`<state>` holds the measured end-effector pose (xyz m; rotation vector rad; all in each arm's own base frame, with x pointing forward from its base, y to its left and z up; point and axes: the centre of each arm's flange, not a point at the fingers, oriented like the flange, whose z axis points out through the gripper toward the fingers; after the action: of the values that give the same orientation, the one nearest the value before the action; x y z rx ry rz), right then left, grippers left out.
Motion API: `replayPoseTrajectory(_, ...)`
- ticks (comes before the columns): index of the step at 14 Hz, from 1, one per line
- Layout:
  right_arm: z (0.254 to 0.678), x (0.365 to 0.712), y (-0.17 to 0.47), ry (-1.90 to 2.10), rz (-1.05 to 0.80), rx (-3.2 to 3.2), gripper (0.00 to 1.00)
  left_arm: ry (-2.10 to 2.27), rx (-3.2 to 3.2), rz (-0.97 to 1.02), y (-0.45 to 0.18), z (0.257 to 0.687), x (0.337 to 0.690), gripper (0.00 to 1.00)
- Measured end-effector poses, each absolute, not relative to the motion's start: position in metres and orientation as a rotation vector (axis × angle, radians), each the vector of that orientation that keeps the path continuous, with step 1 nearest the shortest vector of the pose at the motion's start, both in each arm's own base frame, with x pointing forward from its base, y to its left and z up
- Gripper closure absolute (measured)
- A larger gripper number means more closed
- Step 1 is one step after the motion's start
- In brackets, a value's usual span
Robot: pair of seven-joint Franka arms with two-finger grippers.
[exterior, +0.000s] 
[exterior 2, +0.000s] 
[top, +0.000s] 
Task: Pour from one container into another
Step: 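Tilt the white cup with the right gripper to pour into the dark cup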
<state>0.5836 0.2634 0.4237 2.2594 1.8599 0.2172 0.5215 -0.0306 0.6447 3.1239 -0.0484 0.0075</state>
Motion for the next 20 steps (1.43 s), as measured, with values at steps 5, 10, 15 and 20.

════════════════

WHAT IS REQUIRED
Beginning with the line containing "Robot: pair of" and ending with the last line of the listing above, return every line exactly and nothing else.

ANSWER FOR THIS EXERCISE
Robot: pair of seven-joint Franka arms with two-finger grippers.
[exterior, +0.000s] 
[exterior 2, +0.000s] 
[top, +0.000s] 
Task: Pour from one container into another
Step: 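Tilt the white cup with the right gripper to pour into the dark cup
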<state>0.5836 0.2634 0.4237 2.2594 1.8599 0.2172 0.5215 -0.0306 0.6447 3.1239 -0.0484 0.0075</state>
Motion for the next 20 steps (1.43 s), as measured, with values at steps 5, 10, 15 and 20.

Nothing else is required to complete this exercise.